→ Exercise details: When you reach the line that contains "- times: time" in the data below, start reproducing lines exactly, and stop after the line that contains "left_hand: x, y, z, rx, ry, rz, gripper".

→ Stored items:
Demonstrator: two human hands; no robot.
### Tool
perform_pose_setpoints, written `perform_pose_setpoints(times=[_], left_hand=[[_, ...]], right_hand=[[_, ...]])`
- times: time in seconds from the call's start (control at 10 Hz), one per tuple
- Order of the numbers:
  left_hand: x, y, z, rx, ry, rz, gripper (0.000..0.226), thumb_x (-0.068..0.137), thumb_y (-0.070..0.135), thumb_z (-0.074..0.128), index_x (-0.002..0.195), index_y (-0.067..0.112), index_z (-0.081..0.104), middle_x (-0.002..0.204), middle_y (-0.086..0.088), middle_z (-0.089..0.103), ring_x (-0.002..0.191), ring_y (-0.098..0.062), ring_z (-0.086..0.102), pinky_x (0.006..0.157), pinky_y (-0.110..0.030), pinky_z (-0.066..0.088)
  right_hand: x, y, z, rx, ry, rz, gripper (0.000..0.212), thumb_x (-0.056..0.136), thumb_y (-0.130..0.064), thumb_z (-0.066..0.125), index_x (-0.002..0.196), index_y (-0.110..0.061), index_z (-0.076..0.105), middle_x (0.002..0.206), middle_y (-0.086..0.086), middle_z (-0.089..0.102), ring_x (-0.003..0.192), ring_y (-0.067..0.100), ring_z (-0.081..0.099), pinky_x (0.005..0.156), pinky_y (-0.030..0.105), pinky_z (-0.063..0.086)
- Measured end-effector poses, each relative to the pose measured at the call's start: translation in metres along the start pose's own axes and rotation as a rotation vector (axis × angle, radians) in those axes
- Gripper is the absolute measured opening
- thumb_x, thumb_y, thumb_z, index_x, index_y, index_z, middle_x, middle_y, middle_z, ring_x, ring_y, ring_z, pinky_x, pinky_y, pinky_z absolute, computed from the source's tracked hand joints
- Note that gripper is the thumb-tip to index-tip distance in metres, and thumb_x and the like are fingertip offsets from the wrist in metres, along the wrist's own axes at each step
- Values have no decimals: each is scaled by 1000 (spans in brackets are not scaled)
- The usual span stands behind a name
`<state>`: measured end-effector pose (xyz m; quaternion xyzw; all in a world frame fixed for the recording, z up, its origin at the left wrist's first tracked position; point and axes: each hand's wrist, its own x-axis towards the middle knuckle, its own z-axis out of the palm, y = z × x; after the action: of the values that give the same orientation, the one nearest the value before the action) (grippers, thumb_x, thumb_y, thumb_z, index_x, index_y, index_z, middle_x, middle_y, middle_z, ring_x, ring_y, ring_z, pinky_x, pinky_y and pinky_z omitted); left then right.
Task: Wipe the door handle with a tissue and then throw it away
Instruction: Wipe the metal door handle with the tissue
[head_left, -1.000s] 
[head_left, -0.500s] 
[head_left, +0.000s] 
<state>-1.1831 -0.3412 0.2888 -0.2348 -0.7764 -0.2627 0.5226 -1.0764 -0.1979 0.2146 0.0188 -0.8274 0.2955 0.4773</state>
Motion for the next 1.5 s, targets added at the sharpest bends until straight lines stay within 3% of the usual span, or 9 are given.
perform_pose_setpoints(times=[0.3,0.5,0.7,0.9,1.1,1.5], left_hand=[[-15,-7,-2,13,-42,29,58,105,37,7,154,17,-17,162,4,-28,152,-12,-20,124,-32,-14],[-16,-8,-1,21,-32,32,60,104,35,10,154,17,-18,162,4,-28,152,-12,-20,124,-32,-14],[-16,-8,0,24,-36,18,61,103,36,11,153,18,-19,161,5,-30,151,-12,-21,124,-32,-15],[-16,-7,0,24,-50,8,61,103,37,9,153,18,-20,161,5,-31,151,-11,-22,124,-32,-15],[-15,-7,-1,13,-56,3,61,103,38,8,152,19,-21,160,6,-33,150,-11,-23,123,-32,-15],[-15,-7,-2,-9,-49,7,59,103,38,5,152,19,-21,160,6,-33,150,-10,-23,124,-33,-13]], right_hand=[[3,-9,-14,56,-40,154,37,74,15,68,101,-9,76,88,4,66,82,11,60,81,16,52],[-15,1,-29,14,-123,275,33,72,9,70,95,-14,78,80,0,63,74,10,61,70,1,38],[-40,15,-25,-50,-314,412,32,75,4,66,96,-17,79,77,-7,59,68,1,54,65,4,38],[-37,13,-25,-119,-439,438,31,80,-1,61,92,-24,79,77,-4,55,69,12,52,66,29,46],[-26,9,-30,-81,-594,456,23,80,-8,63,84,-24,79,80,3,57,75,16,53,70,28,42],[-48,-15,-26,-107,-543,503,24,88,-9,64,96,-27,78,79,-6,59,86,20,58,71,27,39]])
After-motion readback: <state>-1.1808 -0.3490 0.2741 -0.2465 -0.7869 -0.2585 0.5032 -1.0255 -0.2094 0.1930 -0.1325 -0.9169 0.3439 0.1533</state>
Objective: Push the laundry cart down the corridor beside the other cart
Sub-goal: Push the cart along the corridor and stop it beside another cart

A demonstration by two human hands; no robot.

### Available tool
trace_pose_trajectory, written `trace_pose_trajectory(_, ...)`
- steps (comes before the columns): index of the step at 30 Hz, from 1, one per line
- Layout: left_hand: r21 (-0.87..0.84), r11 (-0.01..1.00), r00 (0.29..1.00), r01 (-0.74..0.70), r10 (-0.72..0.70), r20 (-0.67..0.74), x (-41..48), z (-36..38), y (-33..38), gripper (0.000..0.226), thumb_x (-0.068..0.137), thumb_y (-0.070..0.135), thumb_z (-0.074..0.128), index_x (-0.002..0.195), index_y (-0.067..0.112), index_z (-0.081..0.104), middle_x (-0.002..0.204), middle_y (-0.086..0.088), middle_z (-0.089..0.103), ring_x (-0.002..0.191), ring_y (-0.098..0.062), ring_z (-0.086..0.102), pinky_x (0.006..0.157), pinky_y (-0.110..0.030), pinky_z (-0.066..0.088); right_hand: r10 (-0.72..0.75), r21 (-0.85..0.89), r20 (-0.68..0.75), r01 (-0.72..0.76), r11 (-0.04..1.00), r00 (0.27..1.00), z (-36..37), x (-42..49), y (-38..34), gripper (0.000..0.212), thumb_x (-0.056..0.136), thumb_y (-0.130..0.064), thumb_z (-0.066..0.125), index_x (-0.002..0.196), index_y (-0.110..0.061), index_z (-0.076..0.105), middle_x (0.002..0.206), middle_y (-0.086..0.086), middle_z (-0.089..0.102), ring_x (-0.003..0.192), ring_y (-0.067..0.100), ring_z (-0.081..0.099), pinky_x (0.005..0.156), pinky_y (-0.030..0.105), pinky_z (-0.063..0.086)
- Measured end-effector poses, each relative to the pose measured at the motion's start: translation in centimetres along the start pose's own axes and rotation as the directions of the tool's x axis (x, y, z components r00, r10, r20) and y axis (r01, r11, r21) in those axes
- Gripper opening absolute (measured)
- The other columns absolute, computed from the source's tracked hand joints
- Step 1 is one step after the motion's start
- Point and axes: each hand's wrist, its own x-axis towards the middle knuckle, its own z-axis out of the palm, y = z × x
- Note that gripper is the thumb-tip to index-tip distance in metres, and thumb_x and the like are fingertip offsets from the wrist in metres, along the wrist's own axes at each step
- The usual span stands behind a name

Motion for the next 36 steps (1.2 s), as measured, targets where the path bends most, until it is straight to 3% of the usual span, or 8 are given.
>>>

→ Answer box:
- times: time in seconds from the call's start (control at 10 Hz), one per tuple
- Order of the numbers:
  left_hand: x, y, z, rx, ry, rz, gripper (0.000..0.226), thumb_x (-0.068..0.137), thumb_y (-0.070..0.135), thumb_z (-0.074..0.128), index_x (-0.002..0.195), index_y (-0.067..0.112), index_z (-0.081..0.104), middle_x (-0.002..0.204), middle_y (-0.086..0.088), middle_z (-0.089..0.103), ring_x (-0.002..0.191), ring_y (-0.098..0.062), ring_z (-0.086..0.102), pinky_x (0.006..0.157), pinky_y (-0.110..0.030), pinky_z (-0.066..0.088)

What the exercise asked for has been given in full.